Circa 1860; black lacquer on chestnut wood frame, pear wood inlay; Kang Wha Island, Korea.  One hundred Chinese characters inlaid instead of painted on.

The chest was likely used by a member of the elite scholar class who found himself in disfavor with the Imperial Court and was sent into exile.  The Yi Court paid homage to China at that period, so all high officials had to be able to read and write Chinese in order to hold high office in the palace.  The chest has inlaid (not painted) on its front panel the Chinese character “fortune” in 100 different styles of writing, all with same meaning.  The sides and top are covered with a diamond design signifying “prosperity and wellness”.  All this inlaying is very labor intensive and costly, making this a very expensive piece of furniture, affordable only by members of the royal palace or the elite Yangban class (land-owing aristocracy). The metal fixtures are simple and made of iron, preferred by scholar/officials of that period who were adherents of Buddhism, favoring iron for its purity and quiet strength.

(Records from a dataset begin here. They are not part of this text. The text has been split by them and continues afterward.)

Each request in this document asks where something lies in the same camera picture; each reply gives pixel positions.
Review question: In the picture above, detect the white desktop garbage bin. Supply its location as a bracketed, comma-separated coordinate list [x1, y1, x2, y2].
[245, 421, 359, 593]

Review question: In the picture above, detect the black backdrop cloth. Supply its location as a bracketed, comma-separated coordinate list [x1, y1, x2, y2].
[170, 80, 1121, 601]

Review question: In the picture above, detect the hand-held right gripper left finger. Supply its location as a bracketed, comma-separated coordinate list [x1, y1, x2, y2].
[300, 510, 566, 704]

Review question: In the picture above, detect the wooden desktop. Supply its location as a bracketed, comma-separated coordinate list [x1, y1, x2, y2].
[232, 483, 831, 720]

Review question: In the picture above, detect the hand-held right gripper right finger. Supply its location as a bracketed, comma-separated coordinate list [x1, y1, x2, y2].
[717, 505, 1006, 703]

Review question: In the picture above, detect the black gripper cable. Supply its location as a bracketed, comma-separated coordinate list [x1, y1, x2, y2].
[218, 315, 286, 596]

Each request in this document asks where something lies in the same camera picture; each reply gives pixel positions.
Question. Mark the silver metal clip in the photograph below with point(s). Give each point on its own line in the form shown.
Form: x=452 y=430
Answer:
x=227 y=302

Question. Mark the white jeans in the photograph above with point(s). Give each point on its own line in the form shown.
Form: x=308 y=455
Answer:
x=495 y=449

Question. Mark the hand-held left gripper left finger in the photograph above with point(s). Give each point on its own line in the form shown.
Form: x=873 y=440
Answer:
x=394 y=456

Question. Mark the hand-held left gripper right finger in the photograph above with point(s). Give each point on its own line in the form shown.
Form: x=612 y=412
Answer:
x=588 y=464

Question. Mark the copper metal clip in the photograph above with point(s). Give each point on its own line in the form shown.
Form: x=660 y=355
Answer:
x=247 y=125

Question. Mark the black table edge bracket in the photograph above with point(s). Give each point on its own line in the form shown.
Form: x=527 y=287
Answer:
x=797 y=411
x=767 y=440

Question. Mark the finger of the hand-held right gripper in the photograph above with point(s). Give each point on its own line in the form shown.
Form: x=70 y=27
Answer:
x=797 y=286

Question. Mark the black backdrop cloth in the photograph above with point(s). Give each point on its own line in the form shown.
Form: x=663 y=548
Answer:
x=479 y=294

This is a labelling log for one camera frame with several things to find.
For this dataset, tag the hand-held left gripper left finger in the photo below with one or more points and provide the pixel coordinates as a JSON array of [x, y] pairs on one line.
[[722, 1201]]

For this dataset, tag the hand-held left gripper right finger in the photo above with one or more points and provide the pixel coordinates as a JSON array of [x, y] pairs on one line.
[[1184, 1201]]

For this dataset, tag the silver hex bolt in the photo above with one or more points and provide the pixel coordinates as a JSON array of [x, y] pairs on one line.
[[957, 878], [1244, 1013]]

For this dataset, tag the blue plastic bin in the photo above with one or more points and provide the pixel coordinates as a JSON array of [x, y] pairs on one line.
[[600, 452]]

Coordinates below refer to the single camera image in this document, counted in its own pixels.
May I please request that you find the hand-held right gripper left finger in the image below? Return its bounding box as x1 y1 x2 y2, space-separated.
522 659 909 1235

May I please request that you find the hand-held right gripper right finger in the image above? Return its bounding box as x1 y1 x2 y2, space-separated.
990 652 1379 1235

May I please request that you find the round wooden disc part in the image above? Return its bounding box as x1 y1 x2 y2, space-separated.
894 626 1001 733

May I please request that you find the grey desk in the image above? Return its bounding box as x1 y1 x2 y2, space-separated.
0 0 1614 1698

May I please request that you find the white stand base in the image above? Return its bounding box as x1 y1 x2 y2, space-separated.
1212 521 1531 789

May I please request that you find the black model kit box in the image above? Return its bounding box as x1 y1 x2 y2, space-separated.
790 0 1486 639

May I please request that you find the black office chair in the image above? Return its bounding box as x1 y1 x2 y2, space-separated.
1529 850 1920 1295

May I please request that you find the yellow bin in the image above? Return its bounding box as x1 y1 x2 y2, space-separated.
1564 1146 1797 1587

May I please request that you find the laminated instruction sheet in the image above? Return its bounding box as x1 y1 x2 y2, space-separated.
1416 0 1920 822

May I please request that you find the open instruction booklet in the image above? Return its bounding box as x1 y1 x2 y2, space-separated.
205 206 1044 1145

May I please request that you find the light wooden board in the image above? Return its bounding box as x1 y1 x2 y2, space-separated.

This chest was found after the Japanese Occupation on Kangwha Island, a political prison colony for the Kingdom of Korea for two thousand years.  It was recovered by an American missionary doctor who was invited to go to the prison to treat the sick and the dying.  He was allowed to take away any furniture the exiled took there as the ruling scholar class did not care for furniture.  For his humanitarian work, the doctor was honored with Korean citizenship.  He spent the rest of his life in Korea.  The chest was later passed on to a Korean Professor of Korean History and Antiquity, who certified this chest as rare.